Each tile is on a specific tier that
corresponds to how close it is to the
target tile.
Tier-1 tiles
Cache Pressure
Add hardware support for counting
“unique” page accesses in a cache
But
we aren’t supposed to need hardware
support? It still doesn’t hurt!
When cache pressure is measured to be
high, pages are allocated to other tiles on
the same tier, or tiles on the next tier
Home allocation policy
Profitability of choosing a home cache slice
depends on different factors:
Recent
miss rates of L2 caches
Recent network contention levels
Current page allocation
QoS requirements
Processor configuration (# of processors, etc.)

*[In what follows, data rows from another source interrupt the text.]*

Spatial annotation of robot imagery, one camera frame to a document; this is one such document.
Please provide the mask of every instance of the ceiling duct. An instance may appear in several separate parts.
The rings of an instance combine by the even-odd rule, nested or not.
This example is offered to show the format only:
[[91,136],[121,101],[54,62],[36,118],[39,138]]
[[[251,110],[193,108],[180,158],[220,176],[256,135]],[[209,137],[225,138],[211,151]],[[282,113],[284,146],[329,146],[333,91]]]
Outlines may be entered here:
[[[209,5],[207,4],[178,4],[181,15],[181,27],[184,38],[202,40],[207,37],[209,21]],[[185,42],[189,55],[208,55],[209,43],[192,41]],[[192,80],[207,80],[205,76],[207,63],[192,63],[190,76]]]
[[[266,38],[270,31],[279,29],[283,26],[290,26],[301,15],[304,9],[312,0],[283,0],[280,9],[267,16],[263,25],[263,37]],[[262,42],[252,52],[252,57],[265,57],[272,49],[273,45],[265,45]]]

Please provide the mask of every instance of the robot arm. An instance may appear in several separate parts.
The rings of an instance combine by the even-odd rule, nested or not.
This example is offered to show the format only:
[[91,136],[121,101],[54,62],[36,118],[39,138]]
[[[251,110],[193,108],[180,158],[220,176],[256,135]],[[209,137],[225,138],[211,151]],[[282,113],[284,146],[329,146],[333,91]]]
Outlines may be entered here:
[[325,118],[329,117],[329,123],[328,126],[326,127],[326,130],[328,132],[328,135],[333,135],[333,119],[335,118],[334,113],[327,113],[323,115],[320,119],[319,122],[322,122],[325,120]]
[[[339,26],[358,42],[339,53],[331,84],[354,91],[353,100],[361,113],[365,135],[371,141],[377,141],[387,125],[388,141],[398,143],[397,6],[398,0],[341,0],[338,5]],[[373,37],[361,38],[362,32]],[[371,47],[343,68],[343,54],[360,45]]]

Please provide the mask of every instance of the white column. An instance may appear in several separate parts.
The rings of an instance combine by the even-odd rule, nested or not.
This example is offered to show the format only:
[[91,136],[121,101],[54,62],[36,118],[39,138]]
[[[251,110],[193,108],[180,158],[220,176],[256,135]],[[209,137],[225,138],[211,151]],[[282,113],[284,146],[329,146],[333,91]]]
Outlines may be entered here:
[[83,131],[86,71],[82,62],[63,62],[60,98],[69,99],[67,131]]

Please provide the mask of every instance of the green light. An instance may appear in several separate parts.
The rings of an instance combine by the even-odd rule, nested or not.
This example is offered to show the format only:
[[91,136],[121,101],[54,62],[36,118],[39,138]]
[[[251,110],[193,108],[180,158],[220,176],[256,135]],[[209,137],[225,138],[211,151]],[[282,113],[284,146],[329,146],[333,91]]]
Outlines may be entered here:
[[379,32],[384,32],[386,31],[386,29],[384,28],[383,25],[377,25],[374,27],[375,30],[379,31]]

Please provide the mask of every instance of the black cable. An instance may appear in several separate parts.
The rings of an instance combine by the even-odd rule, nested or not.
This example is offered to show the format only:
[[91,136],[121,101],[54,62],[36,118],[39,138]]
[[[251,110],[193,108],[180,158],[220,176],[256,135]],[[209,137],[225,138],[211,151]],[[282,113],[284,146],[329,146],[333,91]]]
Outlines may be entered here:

The OS can easily find the cache slice with the
highest profitability
Virtual Multicore (VM)
For parallel applications,
the OS should try to
coordinate page
allocation to minimize
latency and traffic –
schedule a parallel
application onto a set of
cores in close proximity
When cache pressure
increases, pages can be
still be allocated outside
of the VM
Hardware Support
The best feature of OS-level page allocation is
that it can be built on a simple shared cache
organization with no hardware support
But additional hardware support can still be
leveraged!
Data
replication
Data migration
Bloom filter
Evaluation
Use SimpleScalar tool set to model 4x4 mesh multicore
processor chip
Demand paging – every memory access is checked
against allocated pages; when a memory access is the
first access to an unallocated page, a physical page is
allocated based on the desired policy
No page spilling was ever experienced
Used single-threaded, multiprogrammed, and parallel
workloads
Single-threaded = variety of SPEC2k benchmarks, integer
programs, and floating-point programs
Multiprogrammed = one core (core 5 in the experiments) runs a
target benchmark, while other processors run a synthetic
benchmark that continuously generates memory accesses
Parallel = SPLASH-2 benchmarks
Performance on single-threaded
workloads
PRV: private
PRV8: 8MB cache size
(instead of 512k)
SL: shared
SP: OS-based page
allocation
SP-RR: round-robin
allocation
SP-80: 80% allocated
locally, 20% spread across
tier-1 cores
Performance on single-threaded
workloads
Decreased sharing = higher miss rate
Decreased sharing = less on-chip traffic
Performance on multiprogrammed
workloads
SP40-CS: use controlled
spreading to limit spreading of
unrelated pages onto cores
that have data of target
application
Synthetic benchmarks produce
low, mid, or high traffic
SP40 usually performs better
in high traffic, but performance
is similar to SL in low traffic
Not shown here, but SP40
reduces on-chip network traffic
by 50% (compared to SL)
Performance on parallel workloads
VM: virtual
multicore with
round-robin page
allocations on
participating cores
lu and ocean have
higher L1 miss
rates, so the L2
cache policy had a
greater effect on
performance
No real difference here!
VM outperforms the rest!
Related Issues
Remember NUMA? They used a page scanner
that maintained reference counters and
generated page faults to allow the OS to take
some control
In CC-NUMA, hardware-based counters affected
OS decisions
Big difference: NUMA deals with main memory,
while OS-level page allocation presented here
deals with distributed L2 caches
Conclusion
Page allocation allows for a very simple shared cache
architecture, but how can we use advances in
architecture for our benefit?
Can we apply OS-level modifications also?
Architecture can provide more detailed information about current
state of the cores
CMP-NuRAPID, victim replication, cooperative caching
Page coloring and page recoloring
We are trading hardware complexity for software
complexity – where is the right balance?